▶ **Prompt**: From the entries below, gather every line containing the string "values".

(Data excerpts)

== Segment start ==

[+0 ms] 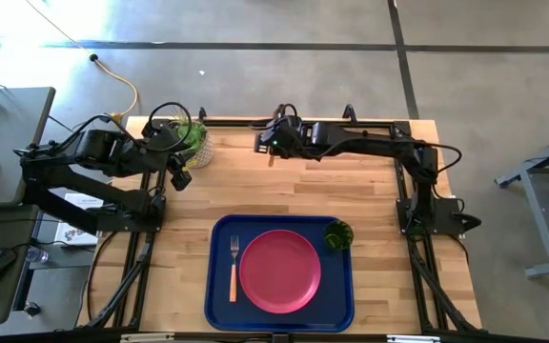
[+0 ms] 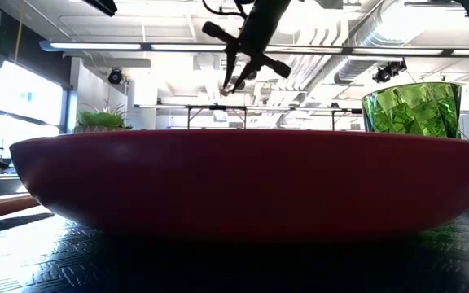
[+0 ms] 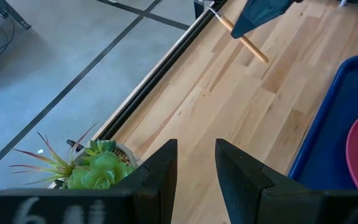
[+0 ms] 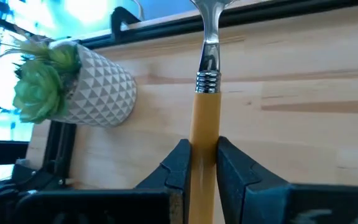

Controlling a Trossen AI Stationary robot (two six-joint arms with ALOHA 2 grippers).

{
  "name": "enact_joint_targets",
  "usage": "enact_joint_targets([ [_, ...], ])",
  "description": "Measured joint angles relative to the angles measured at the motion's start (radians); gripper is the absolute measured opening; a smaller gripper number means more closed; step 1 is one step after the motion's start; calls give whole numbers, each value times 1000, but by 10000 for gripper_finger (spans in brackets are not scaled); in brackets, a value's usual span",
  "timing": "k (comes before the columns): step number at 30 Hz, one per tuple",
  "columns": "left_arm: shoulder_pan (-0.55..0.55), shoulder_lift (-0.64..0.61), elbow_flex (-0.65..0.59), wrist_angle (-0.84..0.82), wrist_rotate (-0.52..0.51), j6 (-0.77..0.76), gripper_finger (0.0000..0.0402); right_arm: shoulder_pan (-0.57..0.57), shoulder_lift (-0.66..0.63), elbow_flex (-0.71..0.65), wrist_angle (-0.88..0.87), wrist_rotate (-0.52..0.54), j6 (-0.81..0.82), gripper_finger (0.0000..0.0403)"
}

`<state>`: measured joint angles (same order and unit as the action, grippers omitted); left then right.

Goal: Pick and place plate/cup/fork/spoon on tray
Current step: Put the orange spoon on the blue tray to the left side of the yellow fork

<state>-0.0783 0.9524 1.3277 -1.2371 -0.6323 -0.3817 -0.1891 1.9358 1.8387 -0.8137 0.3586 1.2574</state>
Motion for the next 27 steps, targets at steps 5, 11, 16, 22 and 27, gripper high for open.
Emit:
enact_joint_targets([
  [5,0,0,0,1,0,0,99,0,35,-2,-3,-34,-1,34],
  [11,0,0,0,1,0,0,99,-7,133,-4,-10,-149,0,34],
  [16,0,0,0,1,0,-7,99,-15,194,-5,-55,-226,16,34],
  [22,0,0,0,1,0,-8,99,-23,259,-5,-126,-287,29,34],
  [27,0,0,0,1,0,-8,99,-29,305,-5,-147,-311,39,34],
])
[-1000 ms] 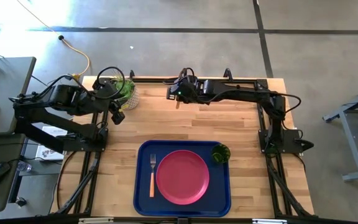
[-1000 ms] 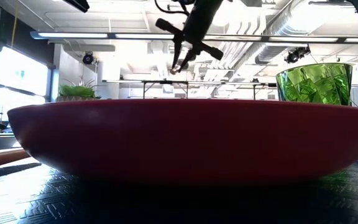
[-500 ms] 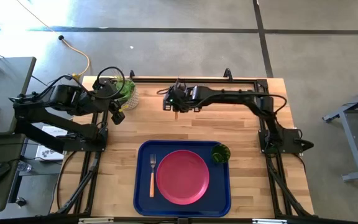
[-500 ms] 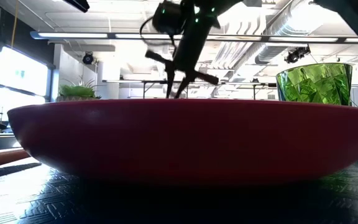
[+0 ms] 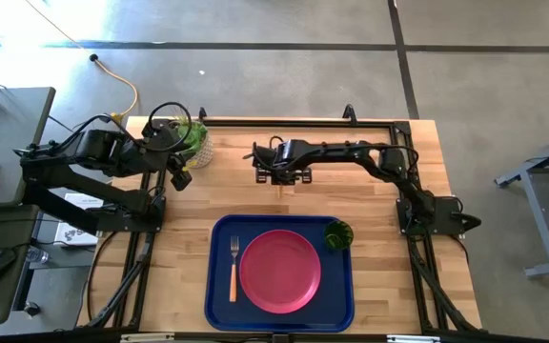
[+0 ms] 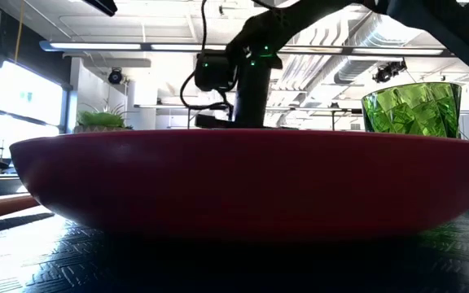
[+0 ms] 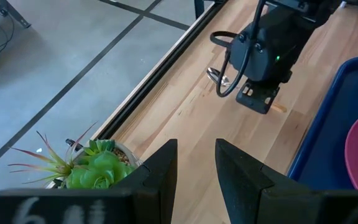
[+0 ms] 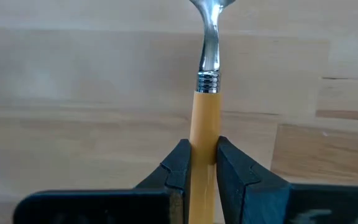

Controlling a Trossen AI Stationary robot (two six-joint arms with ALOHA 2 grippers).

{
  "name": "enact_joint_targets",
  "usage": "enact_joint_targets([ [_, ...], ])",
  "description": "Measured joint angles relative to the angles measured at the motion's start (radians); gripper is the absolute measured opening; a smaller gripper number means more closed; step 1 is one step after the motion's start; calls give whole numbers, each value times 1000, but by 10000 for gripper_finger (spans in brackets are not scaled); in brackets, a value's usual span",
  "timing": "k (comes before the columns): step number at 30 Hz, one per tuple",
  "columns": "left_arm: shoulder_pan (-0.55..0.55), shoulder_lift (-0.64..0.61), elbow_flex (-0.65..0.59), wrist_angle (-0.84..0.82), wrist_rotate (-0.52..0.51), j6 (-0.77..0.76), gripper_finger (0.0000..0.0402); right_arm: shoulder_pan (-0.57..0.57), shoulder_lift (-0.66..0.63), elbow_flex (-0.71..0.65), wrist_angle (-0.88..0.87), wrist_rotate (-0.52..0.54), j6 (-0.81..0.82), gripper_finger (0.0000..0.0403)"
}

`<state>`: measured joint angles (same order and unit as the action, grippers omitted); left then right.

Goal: Pick and place plate/cup/fork/spoon on tray
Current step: Put the orange spoon on the blue tray to the left side of the yellow fork

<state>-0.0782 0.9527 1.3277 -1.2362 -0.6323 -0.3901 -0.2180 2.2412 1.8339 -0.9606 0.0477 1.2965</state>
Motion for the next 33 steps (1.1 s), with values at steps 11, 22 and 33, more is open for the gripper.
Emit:
enact_joint_targets([
  [11,0,0,0,0,0,0,99,0,58,1,-10,-20,35,34],
  [22,0,0,0,-1,0,5,99,0,66,3,-8,-41,50,40],
  [33,0,0,0,-1,0,19,99,2,69,1,-7,-41,49,89],
])
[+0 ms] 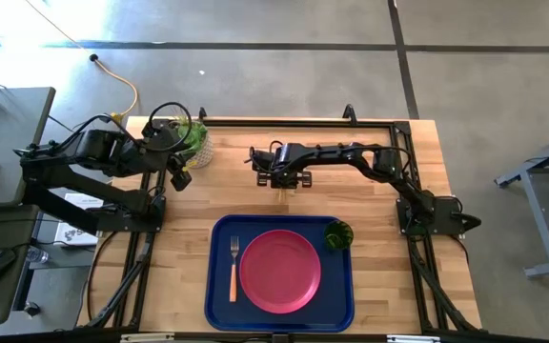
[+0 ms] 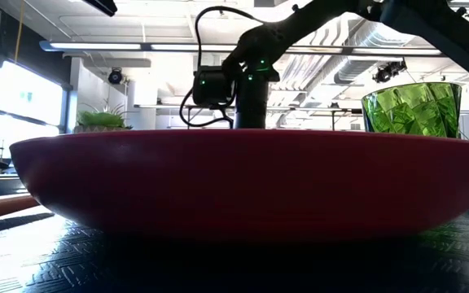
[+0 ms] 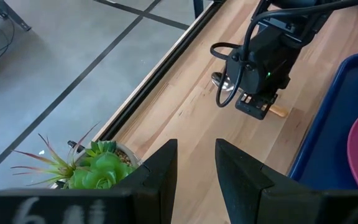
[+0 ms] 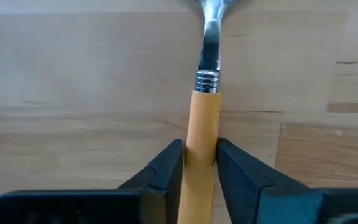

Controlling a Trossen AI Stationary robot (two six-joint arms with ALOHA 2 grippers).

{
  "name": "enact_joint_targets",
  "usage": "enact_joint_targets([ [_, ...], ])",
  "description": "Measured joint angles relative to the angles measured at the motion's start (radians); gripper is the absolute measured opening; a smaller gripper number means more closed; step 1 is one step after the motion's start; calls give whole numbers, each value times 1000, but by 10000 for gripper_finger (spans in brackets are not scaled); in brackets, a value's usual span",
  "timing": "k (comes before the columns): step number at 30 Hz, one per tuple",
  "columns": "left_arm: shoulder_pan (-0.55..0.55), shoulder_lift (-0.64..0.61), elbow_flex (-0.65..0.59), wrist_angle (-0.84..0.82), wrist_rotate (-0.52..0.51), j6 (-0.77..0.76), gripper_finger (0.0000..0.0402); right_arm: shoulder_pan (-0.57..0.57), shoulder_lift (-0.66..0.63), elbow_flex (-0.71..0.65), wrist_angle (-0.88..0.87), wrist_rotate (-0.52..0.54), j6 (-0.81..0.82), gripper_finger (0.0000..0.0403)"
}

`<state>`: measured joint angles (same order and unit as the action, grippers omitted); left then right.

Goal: Pick and place plate/cup/fork/spoon on tray
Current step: Put the orange spoon on the blue tray to the left side of the yellow fork

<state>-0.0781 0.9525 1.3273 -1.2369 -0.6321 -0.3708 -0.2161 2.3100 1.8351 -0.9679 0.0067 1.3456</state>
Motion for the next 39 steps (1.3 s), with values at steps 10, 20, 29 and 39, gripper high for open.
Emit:
enact_joint_targets([
  [10,0,0,0,0,0,0,99,1,7,43,-70,14,-10,123],
  [20,0,0,0,0,0,-2,99,1,5,133,-137,41,-45,123],
  [29,0,0,0,0,0,-3,99,7,5,314,-249,69,-152,124],
  [39,0,0,0,0,0,-99,99,41,-96,454,-312,208,-303,124],
])
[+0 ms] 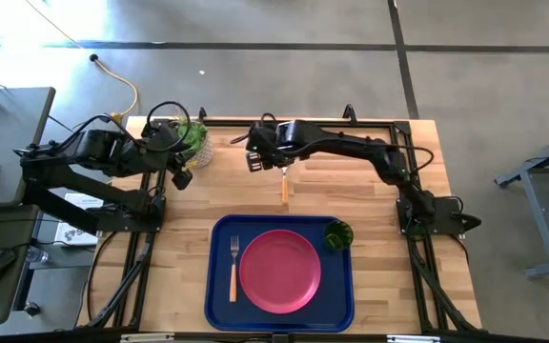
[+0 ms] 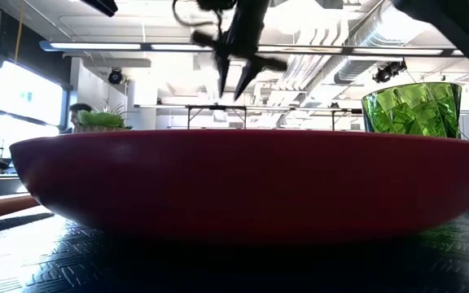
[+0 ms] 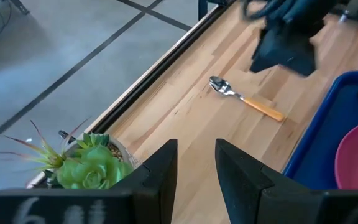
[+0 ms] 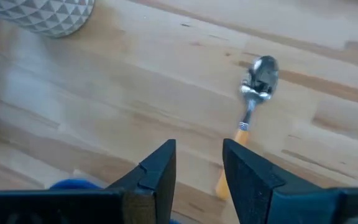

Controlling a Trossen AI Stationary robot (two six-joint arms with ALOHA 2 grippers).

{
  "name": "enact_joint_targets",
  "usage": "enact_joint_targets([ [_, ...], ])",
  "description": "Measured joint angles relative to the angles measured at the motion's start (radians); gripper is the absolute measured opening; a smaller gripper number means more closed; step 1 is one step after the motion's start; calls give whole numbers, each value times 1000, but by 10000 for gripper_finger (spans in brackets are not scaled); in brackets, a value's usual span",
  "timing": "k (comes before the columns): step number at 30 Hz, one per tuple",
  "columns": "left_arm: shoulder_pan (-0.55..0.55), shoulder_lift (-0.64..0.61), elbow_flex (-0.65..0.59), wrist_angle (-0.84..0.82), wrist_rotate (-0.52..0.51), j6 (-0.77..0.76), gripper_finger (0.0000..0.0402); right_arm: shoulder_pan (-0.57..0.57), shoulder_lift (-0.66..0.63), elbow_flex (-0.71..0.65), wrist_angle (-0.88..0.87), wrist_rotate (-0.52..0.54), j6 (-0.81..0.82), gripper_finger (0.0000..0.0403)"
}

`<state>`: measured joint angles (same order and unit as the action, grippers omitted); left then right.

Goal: Pick and place plate/cup/fork/spoon on tray
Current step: Put the orange spoon on the blue tray to the left side of the yellow fork

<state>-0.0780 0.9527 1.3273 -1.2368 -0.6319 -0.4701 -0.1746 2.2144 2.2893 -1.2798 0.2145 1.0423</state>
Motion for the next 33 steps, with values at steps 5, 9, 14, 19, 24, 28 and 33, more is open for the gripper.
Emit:
enact_joint_targets([
  [5,0,0,0,0,-1,-67,99,13,-48,18,-58,77,-70,124],
  [9,5,0,0,-1,-3,-127,107,13,-80,53,-87,82,-152,124],
  [14,43,3,0,-1,-8,-191,140,13,-133,58,-104,83,-235,124],
  [19,66,9,0,62,-26,-258,174,13,-189,66,-150,120,-285,124],
  [24,66,45,0,252,-13,-194,177,13,-260,66,-192,156,-319,124],
  [28,79,95,0,391,-13,-107,171,13,-304,66,-226,176,-329,124],
  [33,125,167,0,501,-15,-68,171,18,-343,66,-288,218,-328,124],
])
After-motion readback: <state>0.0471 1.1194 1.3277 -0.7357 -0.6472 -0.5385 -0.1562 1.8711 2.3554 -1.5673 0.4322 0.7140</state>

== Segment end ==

▶ **Final answer**:
Motion for the next 33 steps (1.1 s), with values at steps 11, 22 and 33, more is open for the gripper.
Motion for the next 39 steps (1.3 s), with values at steps 10, 20, 29 and 39, gripper high for open.
Motion for the next 33 steps, with values at steps 5, 9, 14, 19, 24, 28 and 33, more is open for the gripper.

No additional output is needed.